* _Assigned task_: From the data below, return the exact lines starting at the line containing "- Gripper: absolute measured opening" and ending at the line containing "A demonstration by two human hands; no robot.", both included, and nothing else.

* _Raw data_:

::::::::

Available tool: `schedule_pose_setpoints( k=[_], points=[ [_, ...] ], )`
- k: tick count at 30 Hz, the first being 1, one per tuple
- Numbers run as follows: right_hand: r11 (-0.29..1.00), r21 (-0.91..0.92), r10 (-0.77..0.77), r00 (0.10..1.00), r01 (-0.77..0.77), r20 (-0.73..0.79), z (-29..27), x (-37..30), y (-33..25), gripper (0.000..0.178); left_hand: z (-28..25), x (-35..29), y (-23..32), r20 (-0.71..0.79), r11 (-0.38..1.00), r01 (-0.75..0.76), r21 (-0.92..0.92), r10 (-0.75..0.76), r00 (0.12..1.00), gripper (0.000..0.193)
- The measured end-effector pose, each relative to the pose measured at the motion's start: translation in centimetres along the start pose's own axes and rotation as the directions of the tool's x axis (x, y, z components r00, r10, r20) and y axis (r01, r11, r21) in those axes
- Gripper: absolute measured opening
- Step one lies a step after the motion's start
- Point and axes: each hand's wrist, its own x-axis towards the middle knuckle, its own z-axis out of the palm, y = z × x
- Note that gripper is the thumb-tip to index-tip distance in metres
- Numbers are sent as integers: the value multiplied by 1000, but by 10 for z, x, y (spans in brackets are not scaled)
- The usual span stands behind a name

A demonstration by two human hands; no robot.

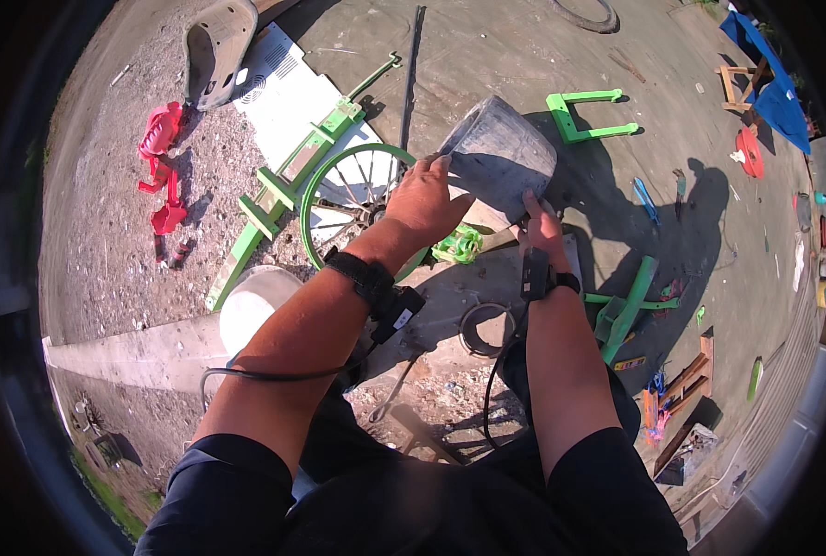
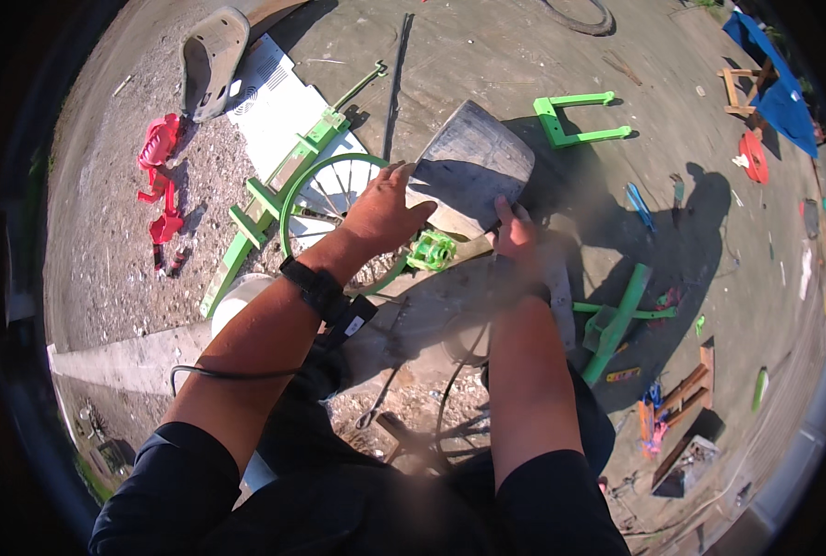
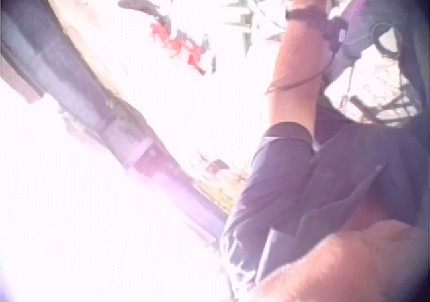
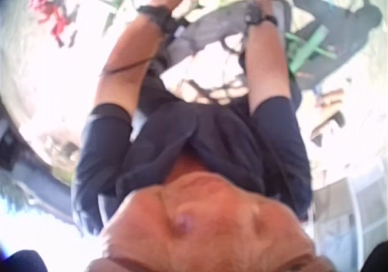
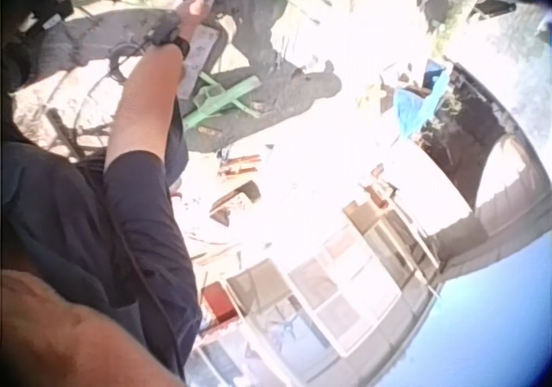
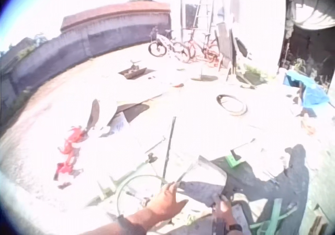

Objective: The person is sitting on the ground and working on a green bicycle wheel. They use a wrench to tighten the axle nuts on the wheel hub. The person also picks up and examines a large black tire, turning it over to inspect the tread and sidewall before setting it aside.

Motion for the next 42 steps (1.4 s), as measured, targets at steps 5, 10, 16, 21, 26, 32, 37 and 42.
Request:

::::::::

* _Result below_:
- Gripper: absolute measured opening
- Step one lies a step after the motion's start
- Point and axes: each hand's wrist, its own x-axis towards the middle knuckle, its own z-axis out of the palm, y = z × x
- Note that gripper is the thumb-tip to index-tip distance in metres
- Numbers are sent as integers: the value multiplied by 1000, but by 10 for z, x, y (spans in brackets are not scaled)
- The usual span stands behind a name

A demonstration by two human hands; no robot.

The exercise closes with this answer.